• [Prompt]: Start with the first line of the material. Repeat each line exactly through the one that contains "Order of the".

• [Information shown]:
_ _ _ _ _

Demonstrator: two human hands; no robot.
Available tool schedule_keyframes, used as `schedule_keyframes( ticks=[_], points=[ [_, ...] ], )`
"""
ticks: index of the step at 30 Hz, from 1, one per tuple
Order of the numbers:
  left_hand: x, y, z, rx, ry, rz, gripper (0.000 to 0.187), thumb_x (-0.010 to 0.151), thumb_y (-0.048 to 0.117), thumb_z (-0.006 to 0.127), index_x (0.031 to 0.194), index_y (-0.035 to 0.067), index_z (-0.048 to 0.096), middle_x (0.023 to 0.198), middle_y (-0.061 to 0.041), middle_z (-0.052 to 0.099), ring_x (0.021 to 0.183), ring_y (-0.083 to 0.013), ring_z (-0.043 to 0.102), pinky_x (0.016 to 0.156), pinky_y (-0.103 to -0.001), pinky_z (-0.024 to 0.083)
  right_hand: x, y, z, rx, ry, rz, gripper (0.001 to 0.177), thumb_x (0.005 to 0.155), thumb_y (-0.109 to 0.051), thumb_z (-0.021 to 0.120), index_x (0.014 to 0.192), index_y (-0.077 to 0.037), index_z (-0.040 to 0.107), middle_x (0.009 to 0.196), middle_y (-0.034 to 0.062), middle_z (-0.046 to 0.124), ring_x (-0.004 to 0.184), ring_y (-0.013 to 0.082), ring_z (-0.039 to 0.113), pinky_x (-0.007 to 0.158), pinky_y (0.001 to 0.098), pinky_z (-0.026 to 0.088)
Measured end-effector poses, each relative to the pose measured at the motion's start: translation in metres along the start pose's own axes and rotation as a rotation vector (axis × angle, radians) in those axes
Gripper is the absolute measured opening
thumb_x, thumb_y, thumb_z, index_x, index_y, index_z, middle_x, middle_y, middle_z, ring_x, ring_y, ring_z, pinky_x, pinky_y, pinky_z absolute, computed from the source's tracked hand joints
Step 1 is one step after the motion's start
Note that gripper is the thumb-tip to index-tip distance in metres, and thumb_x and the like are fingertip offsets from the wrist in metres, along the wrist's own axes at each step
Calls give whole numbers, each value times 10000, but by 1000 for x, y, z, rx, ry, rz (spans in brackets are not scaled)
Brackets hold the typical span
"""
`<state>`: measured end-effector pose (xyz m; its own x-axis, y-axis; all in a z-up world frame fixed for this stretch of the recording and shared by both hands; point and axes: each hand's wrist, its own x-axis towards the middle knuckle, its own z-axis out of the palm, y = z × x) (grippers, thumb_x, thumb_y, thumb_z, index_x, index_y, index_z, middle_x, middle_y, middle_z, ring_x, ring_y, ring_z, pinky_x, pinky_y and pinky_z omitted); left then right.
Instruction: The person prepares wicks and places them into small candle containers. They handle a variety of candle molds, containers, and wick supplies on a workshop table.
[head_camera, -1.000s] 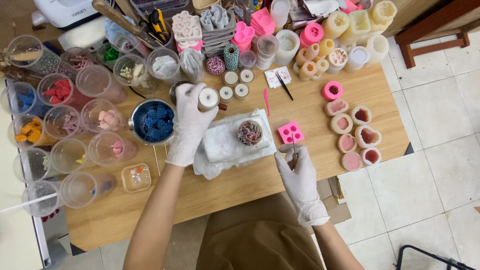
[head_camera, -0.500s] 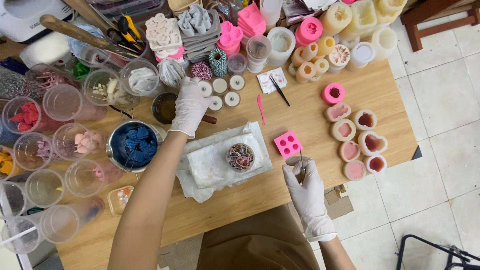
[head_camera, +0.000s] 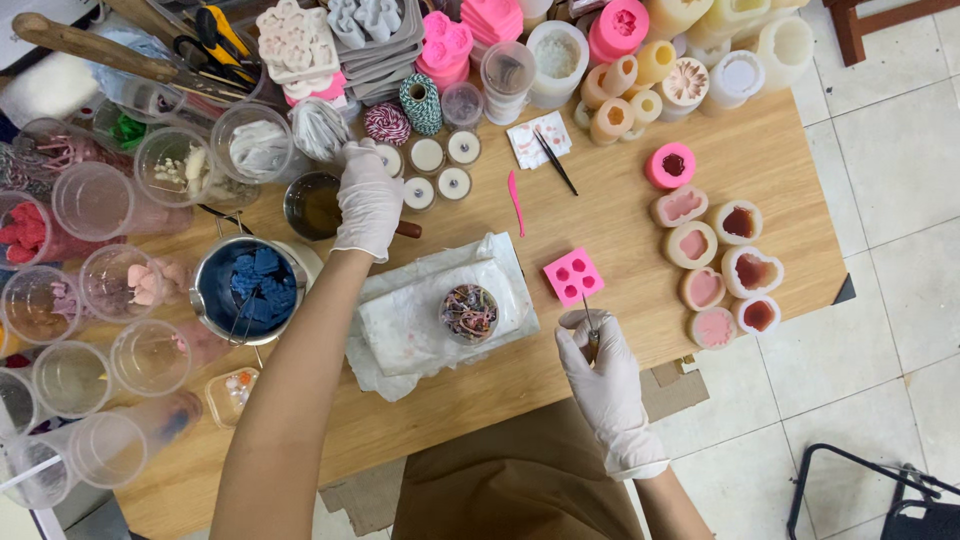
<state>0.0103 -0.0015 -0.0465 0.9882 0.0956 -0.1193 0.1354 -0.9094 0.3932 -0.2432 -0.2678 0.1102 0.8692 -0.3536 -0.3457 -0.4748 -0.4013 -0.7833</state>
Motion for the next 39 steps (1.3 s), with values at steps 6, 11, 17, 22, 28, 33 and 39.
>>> schedule_keyframes(
  ticks=[6,11,17,22,28,33,39],
  points=[
    [2,17,2,-64,-19,-155,565,849,327,856,1171,-29,557,1160,-234,615,1042,-400,687,879,-444,566,2,0,-2,-12,-5,-14,160,915,-149,728,1020,-67,639,726,4,545,638,80,531,618,255,497],
    [1,22,-1,-104,-18,-192,573,838,278,841,1182,-48,519,1137,-240,619,994,-399,702,835,-450,577,1,8,1,-32,11,-99,170,910,-136,733,998,-59,611,819,-8,615,660,90,548,641,258,503],
    [1,20,2,-101,-5,-124,651,761,228,866,1179,-85,477,1065,-245,650,969,-396,713,823,-439,581,1,14,4,-13,1,-82,159,907,-126,737,967,-57,608,828,13,646,646,100,545,630,261,505],
    [5,13,9,-102,-11,-123,629,748,250,892,1144,-57,512,1053,-223,679,961,-377,721,821,-431,582,0,10,5,-90,-3,-44,167,899,-130,749,1016,-73,646,733,51,584,632,109,527,601,271,488],
    [6,10,16,-175,-1,-231,653,756,272,891,1171,-51,503,1042,-210,691,972,-359,719,842,-420,575,-1,5,5,-4,-40,-37,162,909,-142,735,994,-69,618,776,6,610,636,93,536,610,258,498],
    [3,12,17,-218,4,-197,614,763,242,885,1160,-50,519,1068,-208,678,966,-363,721,836,-417,586,-2,0,8,-96,-6,-54,173,895,-147,748,1023,-88,649,712,24,575,630,93,544,596,267,490],
    [3,9,22,-264,-4,-312,631,727,246,899,1140,-58,532,1052,-217,666,974,-375,712,826,-424,587,-3,-1,10,-87,-14,-102,172,900,-144,744,980,-64,614,784,-24,624,609,102,526,573,267,480]
  ],
)
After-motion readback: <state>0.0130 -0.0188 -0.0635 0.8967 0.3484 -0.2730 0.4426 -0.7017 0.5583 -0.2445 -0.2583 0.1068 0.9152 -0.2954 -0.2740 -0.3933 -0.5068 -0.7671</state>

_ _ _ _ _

• [Exercise result]:
Demonstrator: two human hands; no robot.
Available tool schedule_keyframes, used as `schedule_keyframes( ticks=[_], points=[ [_, ...] ], )`
"""
ticks: index of the step at 30 Hz, from 1, one per tuple
Order of the numbers:

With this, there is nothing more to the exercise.